# Write an RNN Language Model

0. Introduction
================

The **language model** is modeling the probability of generating natural language sentences or documents. You can use the language model to estimate how natural a sentence or a document is. Also, with the language model, you can generate new sentences or documents.

Let's start with modeling the probability of generating sentences. We represent a sentence be $X = (x_0, x_1, \dots, x_T)$, in which $x_t$ is a one-hot vector.

Generally, $x_0$ is the one-hot vector of **BOS** (beginning of sentence), and $x_T$ is that  of **EOS** (end of sentence).
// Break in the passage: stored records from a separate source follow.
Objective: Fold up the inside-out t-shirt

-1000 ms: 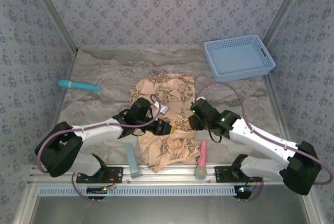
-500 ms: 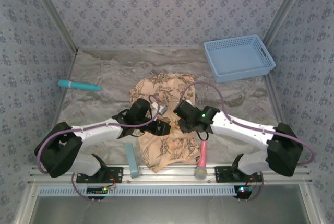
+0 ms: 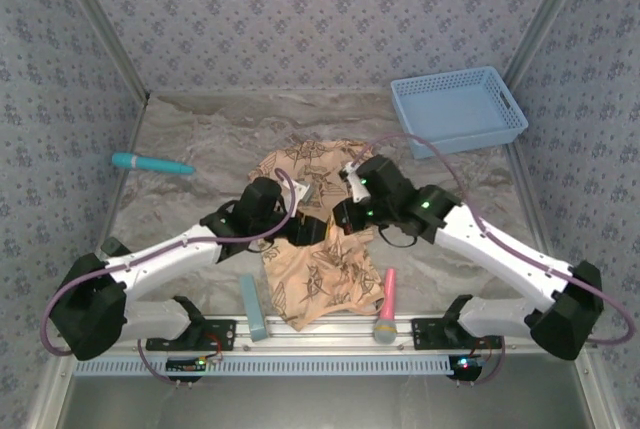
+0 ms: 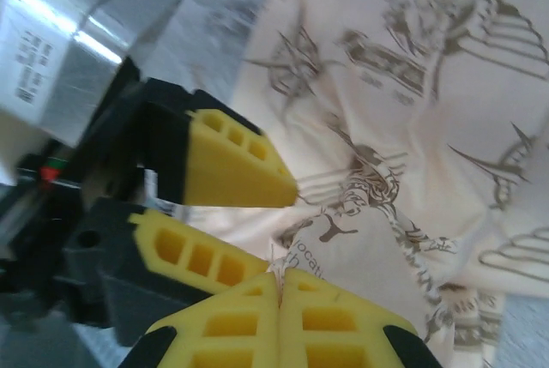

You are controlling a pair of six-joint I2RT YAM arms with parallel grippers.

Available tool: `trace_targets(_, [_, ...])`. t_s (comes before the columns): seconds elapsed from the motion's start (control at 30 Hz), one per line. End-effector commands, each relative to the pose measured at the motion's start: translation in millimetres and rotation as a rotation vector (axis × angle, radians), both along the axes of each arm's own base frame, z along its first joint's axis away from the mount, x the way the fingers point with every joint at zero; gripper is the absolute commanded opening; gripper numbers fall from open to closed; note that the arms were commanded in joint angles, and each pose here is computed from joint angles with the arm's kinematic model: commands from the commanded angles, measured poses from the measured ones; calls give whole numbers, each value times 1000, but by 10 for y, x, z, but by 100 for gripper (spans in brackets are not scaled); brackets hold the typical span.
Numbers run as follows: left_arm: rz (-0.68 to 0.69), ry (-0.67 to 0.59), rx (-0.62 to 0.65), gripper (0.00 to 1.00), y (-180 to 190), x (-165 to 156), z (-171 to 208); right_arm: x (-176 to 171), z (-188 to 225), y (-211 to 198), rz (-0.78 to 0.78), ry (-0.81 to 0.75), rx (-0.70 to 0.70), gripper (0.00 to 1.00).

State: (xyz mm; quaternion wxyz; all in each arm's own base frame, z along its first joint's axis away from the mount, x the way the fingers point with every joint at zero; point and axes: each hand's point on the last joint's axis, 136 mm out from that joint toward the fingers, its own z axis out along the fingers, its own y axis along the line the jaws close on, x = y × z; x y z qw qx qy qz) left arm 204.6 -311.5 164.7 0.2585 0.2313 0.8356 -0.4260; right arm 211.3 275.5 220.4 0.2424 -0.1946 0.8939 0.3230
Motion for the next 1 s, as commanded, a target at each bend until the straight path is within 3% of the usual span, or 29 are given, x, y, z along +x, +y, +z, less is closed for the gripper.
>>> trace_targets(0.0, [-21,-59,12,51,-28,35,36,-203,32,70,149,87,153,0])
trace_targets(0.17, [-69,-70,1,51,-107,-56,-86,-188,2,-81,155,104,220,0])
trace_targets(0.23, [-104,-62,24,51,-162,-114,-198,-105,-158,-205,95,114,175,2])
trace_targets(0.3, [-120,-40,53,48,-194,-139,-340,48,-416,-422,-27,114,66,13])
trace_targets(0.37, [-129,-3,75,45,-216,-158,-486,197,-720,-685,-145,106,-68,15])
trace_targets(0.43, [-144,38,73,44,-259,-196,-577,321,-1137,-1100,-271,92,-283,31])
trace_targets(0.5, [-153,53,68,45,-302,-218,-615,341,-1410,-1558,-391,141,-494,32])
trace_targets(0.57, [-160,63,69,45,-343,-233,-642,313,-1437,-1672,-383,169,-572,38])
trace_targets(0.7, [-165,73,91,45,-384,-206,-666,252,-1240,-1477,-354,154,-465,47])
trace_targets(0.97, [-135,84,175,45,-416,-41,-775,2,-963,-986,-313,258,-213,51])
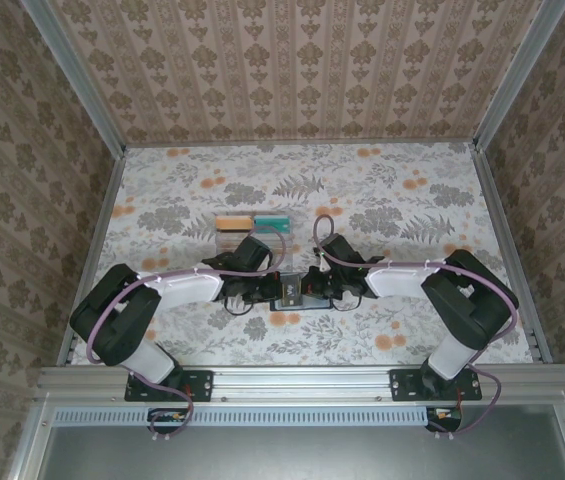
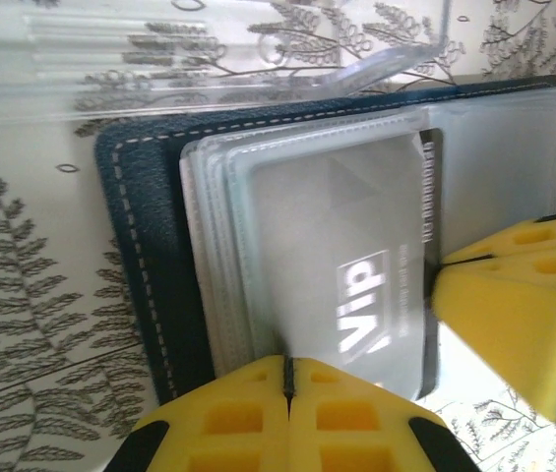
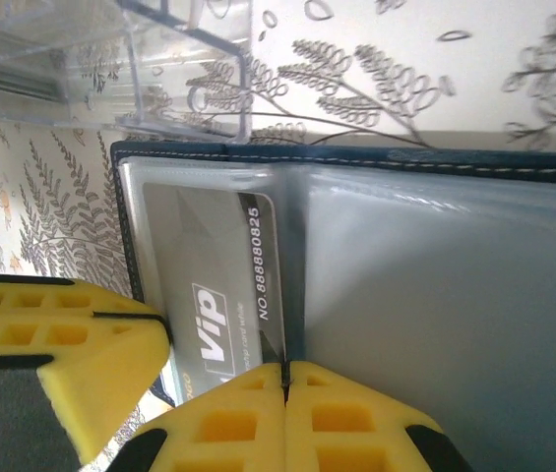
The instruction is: Take the credit cards out of the card holder
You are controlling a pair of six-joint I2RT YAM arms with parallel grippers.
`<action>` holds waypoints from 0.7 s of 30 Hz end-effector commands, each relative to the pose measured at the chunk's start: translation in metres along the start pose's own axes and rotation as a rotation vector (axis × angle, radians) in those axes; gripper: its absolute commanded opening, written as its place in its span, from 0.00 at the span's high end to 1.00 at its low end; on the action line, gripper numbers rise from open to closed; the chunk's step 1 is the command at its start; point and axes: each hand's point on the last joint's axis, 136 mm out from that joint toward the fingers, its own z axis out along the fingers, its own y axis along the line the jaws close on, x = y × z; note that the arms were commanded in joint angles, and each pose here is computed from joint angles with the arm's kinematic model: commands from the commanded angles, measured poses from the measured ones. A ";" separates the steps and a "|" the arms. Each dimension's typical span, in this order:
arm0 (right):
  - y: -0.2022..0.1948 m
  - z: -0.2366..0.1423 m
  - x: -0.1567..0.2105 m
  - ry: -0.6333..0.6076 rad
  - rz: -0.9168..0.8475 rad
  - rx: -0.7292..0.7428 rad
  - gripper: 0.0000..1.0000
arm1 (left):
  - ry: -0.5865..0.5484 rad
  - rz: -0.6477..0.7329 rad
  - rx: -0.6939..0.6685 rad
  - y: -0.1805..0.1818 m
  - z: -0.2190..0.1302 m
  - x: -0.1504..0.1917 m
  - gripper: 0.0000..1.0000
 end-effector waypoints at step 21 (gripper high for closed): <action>-0.011 0.003 0.000 0.004 0.049 -0.035 0.93 | 0.072 -0.028 -0.075 0.019 0.007 0.014 1.00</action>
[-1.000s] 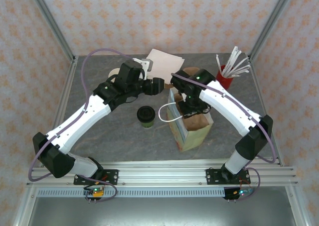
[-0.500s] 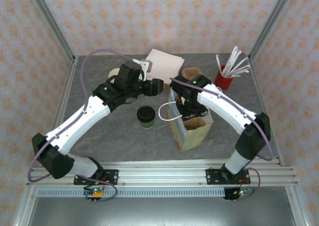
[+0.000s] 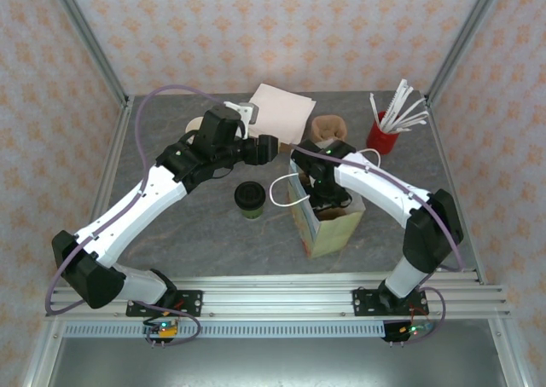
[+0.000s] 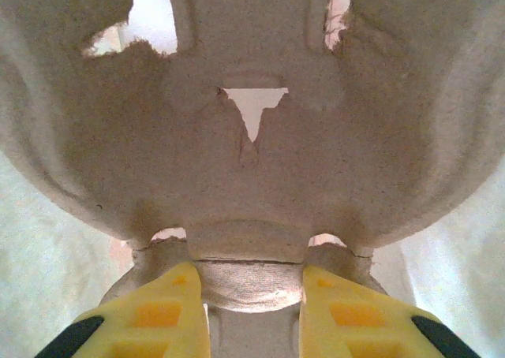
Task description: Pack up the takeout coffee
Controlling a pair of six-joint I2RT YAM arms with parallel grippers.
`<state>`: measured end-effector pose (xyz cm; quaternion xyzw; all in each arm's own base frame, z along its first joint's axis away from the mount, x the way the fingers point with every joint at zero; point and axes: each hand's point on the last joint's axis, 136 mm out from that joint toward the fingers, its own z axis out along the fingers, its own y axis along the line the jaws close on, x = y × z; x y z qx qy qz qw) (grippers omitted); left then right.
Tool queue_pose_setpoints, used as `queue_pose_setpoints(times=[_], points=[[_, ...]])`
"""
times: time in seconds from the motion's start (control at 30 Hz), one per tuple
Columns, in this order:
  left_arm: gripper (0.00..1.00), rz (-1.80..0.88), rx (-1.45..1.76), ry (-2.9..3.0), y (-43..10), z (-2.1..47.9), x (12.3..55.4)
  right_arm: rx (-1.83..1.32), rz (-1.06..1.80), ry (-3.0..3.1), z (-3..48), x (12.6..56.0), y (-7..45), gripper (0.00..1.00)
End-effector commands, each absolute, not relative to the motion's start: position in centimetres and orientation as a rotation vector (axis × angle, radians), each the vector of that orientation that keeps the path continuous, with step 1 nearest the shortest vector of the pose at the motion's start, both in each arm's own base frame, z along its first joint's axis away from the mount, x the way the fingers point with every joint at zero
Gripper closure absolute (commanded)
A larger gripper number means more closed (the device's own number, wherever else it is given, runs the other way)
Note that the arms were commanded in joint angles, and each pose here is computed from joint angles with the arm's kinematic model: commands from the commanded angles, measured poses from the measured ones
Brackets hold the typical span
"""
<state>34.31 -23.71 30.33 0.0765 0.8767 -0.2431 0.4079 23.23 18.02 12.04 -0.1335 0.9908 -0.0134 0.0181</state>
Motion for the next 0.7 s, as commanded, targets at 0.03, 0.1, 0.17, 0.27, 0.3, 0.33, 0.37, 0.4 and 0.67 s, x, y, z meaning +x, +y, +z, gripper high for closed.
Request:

In the case of language model, we usually model the probability of generating the next word under the condition of the previous words. Let $X_{[i, j]}$ be $(x_i, x_{i+1}, \dots, x_j)$ , the occurrence probabilitx of sentence $X$ can be

$$P(X) = P(x_0) \prod_{t=1}^T P(x_t \mid X_{[0, t-1]})$$

As you see above, the occurrence probability $P(X)$ can be decomposed into the conditional probability by the previous words $P(x_t \mid X_{[0, t-1]})$.

In this notebook, we model the language model $P(x_t \mid X_{[0, t-1]})$ with a recurrent neural network.

1. Basic Idea of Recurrent Neural Net Language Model
=====================================================

1.1 Recurrent Neural Net Language Model
---------------------------------------

**Recurrent Neurral Net Language Model** (RNNLM) is the neural net language model which contains RNNs in the network. Since an RNN can deal with the variable length inputs, it is suitable for modeling the sequential data such that natural languages.

The probablity of generating a sentence $X$ is denoted as $P_{\rm model}(X)$,

$$P_{\rm model}(X) = P(x_0) \prod_{t=1}^T P(x_t \mid X_{[0, t-1]})$$

We show one layer of a RNNLM with these parameters.

| Symbol | Definition |
|-------:|:-----------|
| $x_t$ | the one-hot vector of $t$-th word |
| $y_t$ | the $t$-th output |
| $h_t^{(i)}$ | the $t$-th hidden layer of $i$-th layer |
| $p_t$ | the next word's probability of $t$-th word |
| $E$ | Embedding matrix |
| $W_h$ | Hidden layer matrix |
| $W_o$ | Output layer matrix |


![](rnnlm.png)

1. Get the embedding vector: $h_t^{(0)} = E x_t$
2. Calculate the hidden layer: $h_t^{(1)} = {\rm tanh}\left(W_h \left[ \begin{array}{cc} h_t^{(0)} \\ h_{t-1}^{(1)} \end{array} \right]\right)$
3. Calculate the output layer: $y_t = W_o h_t^{(1)}$
4. Transform to probability: $p_t = {\rm softmax}(y_t)$

1.1 Perplexity (Evaluation of the language model)
-----------------------------------------------

**Perplexity** is the common evaluation metric for a language model. Generally, it measures how well the proposed probability model $P_{\rm model}(X)$ predicts a separated test sample $x_1, x_2, \dots, x_N$ drawn from an unknown probability distribution $P$.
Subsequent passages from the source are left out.